Yönergede, tüm haberlerin açılış cümlelerinde öne çıkarılması istenen üç şey var:
– Filistinlilerin değil her iki tarafın ölümleri,
– Hamas tarafından tutulan rehineler,
– Hamas’ın İsrail’e eşi benzeri görülmemiş saldırısı.
Sosyal medya sayfamda da yazdığım üzere bu talimatın özeti şu: İsrail’in mağduriyetini(!) öne çıkarın.
Bu yönergeye göre silahsız siviller, hastaneler, fırınlar, gıda konvoyları, ambulanslar vs. bombalanmamış kundaktaki bebekler dahil binlerce Filistinli öldürülmemiş.
Sadece İsrailliler ölmüş.
Pardon, Batı medyasına göre Filistinliler ölmüş, İsrailliler öldürülmüş. Sanki Filistinliler kalp krizi veya başka hastalıktan ölmüşler gibi bir yaklaşımı görüyoruz.

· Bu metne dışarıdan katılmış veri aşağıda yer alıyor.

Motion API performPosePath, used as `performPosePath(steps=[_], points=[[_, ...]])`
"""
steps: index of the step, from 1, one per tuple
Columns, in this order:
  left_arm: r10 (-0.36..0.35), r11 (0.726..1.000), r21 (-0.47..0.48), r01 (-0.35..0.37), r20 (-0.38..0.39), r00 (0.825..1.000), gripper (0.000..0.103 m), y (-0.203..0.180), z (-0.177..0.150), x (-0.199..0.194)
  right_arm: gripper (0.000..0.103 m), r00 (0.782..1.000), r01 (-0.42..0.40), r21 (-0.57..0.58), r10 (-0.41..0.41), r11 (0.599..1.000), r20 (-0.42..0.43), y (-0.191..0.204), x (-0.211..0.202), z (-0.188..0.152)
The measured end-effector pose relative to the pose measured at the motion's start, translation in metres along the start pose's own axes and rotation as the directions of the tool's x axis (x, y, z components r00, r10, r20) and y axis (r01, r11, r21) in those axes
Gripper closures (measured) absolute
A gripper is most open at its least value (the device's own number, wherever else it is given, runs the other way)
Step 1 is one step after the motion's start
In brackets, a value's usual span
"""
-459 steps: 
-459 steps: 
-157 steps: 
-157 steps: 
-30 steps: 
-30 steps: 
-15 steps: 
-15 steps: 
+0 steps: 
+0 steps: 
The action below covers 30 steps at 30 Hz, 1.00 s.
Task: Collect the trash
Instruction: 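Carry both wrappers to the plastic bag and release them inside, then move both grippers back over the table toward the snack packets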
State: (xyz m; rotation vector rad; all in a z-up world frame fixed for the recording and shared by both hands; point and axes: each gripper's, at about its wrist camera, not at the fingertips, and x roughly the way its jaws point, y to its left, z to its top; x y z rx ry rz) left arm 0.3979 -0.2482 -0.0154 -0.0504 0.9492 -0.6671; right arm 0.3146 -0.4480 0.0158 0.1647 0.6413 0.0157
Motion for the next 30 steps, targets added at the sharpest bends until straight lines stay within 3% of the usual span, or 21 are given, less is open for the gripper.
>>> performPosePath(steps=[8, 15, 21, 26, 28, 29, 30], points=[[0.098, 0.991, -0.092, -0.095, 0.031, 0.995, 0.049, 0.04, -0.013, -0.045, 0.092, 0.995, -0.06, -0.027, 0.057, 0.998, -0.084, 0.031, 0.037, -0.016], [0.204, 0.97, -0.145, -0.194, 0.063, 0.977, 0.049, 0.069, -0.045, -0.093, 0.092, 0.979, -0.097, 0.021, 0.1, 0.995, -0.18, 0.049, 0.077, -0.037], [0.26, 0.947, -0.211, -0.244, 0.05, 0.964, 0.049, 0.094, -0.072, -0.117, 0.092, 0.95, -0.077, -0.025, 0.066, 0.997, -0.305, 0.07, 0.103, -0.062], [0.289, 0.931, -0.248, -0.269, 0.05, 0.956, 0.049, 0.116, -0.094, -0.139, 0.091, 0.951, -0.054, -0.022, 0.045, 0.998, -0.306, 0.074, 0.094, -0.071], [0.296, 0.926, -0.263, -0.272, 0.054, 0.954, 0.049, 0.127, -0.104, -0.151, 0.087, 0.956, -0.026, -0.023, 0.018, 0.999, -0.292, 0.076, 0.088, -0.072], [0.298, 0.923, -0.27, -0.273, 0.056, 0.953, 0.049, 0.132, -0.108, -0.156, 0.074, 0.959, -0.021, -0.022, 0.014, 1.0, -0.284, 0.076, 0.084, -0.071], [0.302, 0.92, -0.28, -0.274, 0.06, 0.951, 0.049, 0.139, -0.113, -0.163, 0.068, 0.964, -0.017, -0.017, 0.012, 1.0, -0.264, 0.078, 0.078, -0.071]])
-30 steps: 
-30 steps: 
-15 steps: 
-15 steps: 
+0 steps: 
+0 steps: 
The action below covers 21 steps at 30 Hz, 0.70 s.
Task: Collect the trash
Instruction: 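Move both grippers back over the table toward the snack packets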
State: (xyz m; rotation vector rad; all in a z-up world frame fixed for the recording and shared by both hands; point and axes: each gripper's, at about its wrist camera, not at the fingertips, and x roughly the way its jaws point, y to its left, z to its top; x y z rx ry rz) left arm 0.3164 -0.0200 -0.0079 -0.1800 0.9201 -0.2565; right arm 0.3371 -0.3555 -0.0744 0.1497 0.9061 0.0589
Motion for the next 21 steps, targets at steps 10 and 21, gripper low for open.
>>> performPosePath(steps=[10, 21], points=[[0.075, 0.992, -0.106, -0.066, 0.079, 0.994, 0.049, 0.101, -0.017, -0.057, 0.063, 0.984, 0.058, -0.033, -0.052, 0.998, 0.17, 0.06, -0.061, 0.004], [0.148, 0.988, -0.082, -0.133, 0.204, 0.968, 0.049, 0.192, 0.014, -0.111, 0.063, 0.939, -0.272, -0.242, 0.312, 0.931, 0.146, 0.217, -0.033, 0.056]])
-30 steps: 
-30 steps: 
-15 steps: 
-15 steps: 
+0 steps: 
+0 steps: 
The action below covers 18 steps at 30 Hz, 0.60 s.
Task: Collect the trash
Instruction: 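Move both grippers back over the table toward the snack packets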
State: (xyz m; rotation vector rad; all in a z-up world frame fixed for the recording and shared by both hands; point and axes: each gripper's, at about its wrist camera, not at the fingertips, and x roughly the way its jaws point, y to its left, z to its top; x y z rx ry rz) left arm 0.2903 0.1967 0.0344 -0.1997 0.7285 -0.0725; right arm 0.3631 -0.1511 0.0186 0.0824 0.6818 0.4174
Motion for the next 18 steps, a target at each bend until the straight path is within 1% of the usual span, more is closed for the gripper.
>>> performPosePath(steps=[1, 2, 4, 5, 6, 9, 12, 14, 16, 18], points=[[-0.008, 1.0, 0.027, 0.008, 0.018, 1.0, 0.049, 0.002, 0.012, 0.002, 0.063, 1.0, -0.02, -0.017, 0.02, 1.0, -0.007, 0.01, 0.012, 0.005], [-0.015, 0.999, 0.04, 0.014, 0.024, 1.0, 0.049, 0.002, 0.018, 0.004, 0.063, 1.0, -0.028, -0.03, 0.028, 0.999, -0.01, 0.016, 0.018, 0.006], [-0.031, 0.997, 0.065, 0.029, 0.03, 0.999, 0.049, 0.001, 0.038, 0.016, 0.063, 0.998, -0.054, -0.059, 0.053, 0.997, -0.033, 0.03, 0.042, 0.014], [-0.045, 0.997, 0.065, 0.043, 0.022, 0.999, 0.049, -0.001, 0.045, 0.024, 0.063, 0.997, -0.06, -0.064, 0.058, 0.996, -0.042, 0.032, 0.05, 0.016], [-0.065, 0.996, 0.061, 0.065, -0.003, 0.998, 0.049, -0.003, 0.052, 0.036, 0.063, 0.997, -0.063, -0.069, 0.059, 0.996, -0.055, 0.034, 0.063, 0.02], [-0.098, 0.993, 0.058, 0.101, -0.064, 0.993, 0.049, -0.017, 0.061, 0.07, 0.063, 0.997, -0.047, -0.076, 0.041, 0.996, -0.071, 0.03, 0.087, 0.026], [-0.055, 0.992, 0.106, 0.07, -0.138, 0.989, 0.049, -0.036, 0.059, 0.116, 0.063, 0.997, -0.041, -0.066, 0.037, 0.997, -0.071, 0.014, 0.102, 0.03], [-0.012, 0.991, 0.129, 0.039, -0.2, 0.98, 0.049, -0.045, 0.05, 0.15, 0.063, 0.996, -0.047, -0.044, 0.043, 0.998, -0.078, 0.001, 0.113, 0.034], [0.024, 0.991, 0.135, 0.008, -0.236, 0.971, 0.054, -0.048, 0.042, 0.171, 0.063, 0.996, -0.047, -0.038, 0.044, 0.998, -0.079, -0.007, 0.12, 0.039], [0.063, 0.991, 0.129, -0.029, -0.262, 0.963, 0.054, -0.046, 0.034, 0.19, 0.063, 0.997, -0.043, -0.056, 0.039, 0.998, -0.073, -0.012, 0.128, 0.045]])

Bunda, ana akım Batı medyasının bilinç altında bizlerin, yani Batılı olmayanların insan olmadığı gerçeği yatıyor sanırım.

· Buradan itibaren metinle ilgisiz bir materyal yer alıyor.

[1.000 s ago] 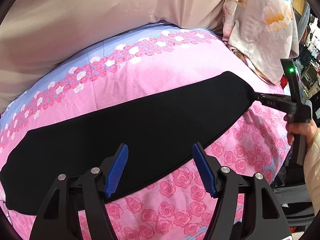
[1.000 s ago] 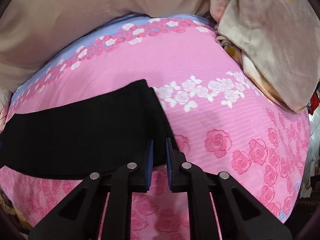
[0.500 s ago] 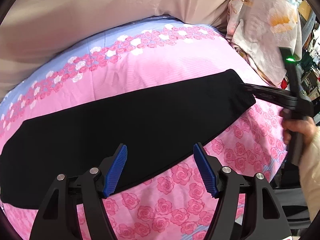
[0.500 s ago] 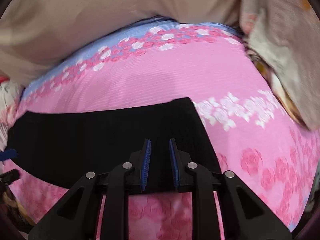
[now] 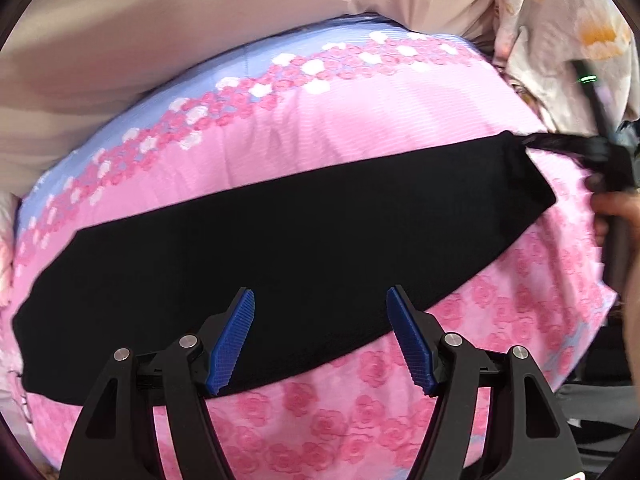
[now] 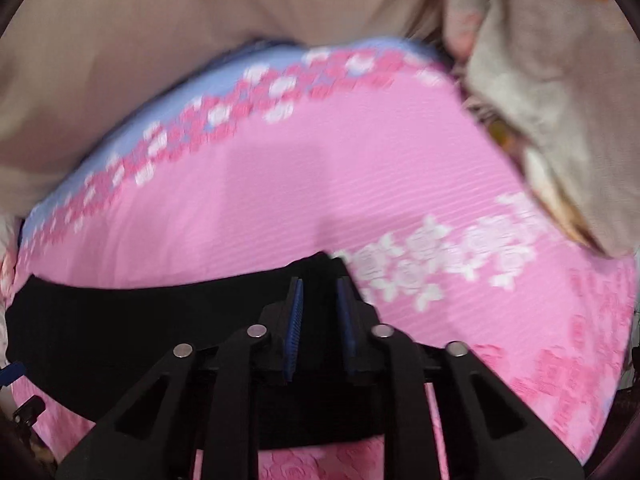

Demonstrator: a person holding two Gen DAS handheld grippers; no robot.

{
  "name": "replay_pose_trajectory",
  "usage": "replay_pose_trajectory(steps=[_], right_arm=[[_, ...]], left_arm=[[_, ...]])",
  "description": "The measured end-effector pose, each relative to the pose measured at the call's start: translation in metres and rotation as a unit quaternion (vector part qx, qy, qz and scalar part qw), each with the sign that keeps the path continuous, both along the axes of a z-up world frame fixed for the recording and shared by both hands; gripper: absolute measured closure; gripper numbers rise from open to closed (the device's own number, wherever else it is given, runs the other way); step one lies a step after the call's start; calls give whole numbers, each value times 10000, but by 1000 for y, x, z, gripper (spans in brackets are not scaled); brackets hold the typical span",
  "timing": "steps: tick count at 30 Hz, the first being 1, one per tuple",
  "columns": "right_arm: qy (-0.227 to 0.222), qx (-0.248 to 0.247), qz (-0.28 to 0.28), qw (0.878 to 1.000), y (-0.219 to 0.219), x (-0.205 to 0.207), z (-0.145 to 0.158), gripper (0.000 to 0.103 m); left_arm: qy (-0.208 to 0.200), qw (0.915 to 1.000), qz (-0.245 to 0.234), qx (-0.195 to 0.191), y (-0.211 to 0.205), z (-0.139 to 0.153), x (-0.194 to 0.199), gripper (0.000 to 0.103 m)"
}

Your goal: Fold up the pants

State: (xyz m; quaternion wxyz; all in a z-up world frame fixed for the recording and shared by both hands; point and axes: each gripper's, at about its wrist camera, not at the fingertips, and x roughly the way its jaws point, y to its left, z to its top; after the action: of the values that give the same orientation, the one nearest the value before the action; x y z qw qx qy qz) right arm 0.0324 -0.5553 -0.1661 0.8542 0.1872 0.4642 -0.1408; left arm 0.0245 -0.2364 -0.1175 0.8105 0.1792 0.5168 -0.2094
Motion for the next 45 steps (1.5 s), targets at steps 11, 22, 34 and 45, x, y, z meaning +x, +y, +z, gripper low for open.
replay_pose_trajectory(steps=[11,22,34,45], right_arm=[[-107,1522,-1024,9830,-11,-100,-43,60],[-612,1668,-1352,9747,-15,-80,-61,58],[-562,1236,-1525,9789,5,-84,-56,74],[-313,6,-863,9958,18,-69,-23,96]], left_arm=[[89,9992,348,180,25,-11,9,36],[85,9991,248,328,30,-7,0,35],[19,9988,361,317,55,2,1,35],[169,9969,727,252,84,-1,12,35]])
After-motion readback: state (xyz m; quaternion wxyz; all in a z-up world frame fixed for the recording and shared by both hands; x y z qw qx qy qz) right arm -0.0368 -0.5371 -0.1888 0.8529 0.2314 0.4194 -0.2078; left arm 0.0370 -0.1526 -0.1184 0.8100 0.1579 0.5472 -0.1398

Bazı zamanlarda öldürülen Filistinlileri, ölmüş olarak bile saymıyorlar. Onlar aslında yok.
Buna en çarpıcı örnek, 22 Ocak’ta İsrailli 24 soykırımcının öldürüldüğü olayı gösterebiliriz.
22 Ocak’ta Gazze’de iki ayrı olayda 24 İsrail askeri öldürüldü. Batı’nın ana akım medya kuruluşları adeta İsrail’le birlikte kan ağladı. Aynı medya yapılanmasının haberlerinde kullandıkları başlık veya ifadenin anlamı “7 Ekim’den bu yana en ölümcül gün” oldu. Bu ifadeleri 23 Ocak’ta Reuters, AFP, BBC, CBC, NBC, CNN,ABC ve ITV News gibi büyük yayın organları kullandı.
Aynı ifadeyi New York Times , Washington Post , Wall Street Journal , Time dergisi, Daily Telegraph , Sun, Jerusalem Post , Guardian , London’s Evening Standard , Financial Times , Independent ve Yahoo News gibi önde gelen yayın organları da başlıkta veya haberin içinde yazdı.
Oysa aynı gün, İsrail tarafından sadece Han Yunus’ta 65 silahsız masum Filistinli katledilmişti. O gün Gazze’nin bütününde katledilen Filistinli sayısı ise yaklaşık 200’dü.
Ama Batı medyası için İsrail’in 24 katili, silahsız Filistinlilerinden daha önemliydi.
Özetle, Batı medyası Batılı olmayanlar insan değil. Bu, onları yönetenlerin bakış açısını da yansıtıyor.